## WHAT YOU SHOULD DO
In exact form, set down only those lines of the material that run from its first line to the line with "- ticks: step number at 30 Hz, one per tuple", inclusive.
::: MATERIAL PROVIDED :::
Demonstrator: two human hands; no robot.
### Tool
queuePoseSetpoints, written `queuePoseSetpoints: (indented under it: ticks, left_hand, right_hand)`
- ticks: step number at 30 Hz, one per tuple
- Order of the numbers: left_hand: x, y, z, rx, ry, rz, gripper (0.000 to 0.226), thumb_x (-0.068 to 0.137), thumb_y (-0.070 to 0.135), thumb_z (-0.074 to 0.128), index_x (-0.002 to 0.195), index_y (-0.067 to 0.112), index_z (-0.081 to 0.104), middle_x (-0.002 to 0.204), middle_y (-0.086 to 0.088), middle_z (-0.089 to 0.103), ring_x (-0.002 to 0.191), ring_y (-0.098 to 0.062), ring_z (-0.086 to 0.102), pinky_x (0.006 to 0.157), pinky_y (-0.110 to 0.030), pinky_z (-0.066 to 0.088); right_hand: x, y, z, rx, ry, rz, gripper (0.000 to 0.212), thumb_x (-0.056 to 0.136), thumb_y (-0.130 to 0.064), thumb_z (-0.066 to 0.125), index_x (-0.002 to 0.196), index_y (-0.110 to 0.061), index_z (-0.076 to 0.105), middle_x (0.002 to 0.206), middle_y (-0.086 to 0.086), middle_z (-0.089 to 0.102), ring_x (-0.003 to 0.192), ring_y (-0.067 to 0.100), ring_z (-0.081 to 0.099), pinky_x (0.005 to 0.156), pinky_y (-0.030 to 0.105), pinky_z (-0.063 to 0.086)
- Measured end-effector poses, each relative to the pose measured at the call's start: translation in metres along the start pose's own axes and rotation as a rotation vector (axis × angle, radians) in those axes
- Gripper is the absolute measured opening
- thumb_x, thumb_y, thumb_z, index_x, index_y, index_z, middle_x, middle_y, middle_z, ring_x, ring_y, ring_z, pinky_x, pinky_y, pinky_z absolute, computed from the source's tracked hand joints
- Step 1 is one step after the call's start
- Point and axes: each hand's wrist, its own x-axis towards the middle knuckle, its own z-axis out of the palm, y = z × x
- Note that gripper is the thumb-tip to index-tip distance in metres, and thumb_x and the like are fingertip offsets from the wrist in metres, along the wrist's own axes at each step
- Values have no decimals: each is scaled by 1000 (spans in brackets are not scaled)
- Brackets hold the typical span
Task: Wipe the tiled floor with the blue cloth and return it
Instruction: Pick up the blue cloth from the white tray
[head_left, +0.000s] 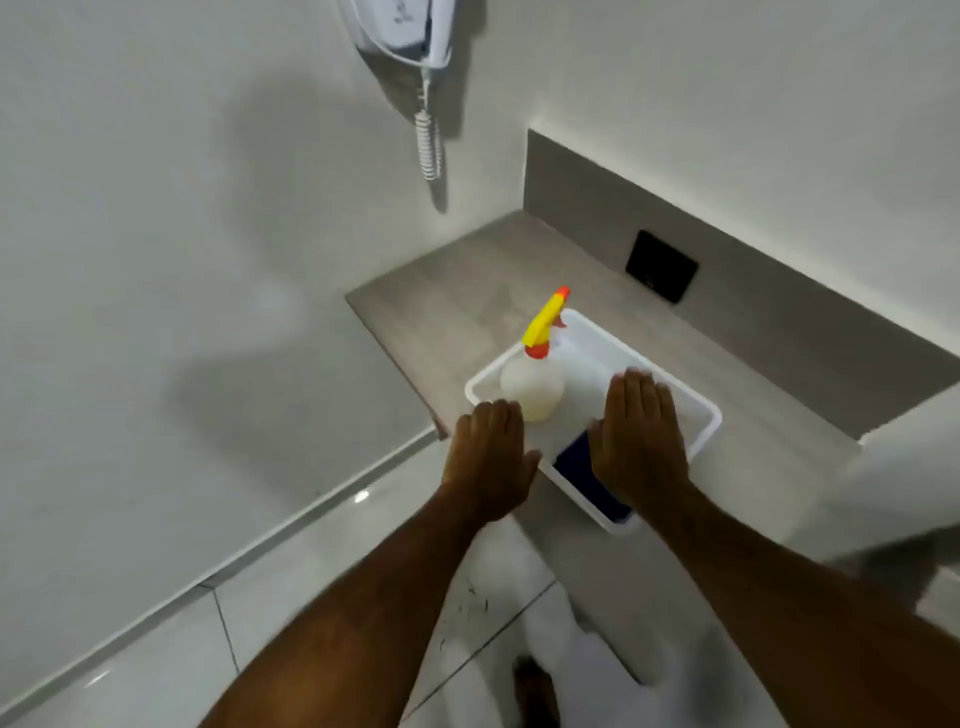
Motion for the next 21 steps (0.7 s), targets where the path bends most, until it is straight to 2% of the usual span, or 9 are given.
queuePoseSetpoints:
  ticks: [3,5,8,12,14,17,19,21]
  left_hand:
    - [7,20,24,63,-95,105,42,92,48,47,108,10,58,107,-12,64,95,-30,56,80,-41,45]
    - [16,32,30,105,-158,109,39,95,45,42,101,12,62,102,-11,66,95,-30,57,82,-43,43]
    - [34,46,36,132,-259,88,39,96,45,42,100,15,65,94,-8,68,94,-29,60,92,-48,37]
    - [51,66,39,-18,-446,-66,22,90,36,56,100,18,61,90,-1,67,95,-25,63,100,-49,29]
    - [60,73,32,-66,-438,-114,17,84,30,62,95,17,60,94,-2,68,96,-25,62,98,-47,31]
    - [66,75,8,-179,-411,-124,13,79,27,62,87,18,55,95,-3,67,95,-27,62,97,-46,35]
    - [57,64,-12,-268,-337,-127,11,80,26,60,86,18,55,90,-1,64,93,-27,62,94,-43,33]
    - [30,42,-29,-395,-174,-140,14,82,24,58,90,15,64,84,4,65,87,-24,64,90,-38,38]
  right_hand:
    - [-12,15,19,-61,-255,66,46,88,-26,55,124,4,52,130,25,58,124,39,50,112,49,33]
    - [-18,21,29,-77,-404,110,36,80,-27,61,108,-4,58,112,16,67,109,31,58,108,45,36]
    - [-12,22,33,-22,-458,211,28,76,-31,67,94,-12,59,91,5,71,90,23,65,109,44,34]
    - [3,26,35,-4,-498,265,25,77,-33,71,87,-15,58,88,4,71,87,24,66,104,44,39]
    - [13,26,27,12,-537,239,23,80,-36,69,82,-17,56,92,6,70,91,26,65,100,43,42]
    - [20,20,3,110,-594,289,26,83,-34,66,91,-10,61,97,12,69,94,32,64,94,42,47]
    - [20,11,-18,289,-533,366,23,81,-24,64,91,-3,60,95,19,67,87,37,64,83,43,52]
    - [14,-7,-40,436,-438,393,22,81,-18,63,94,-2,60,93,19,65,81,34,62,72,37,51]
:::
## TASK OUTPUT
Demonstrator: two human hands; no robot.
### Tool
queuePoseSetpoints, written `queuePoseSetpoints: (indented under it: ticks, left_hand, right_hand)`
- ticks: step number at 30 Hz, one per tuple

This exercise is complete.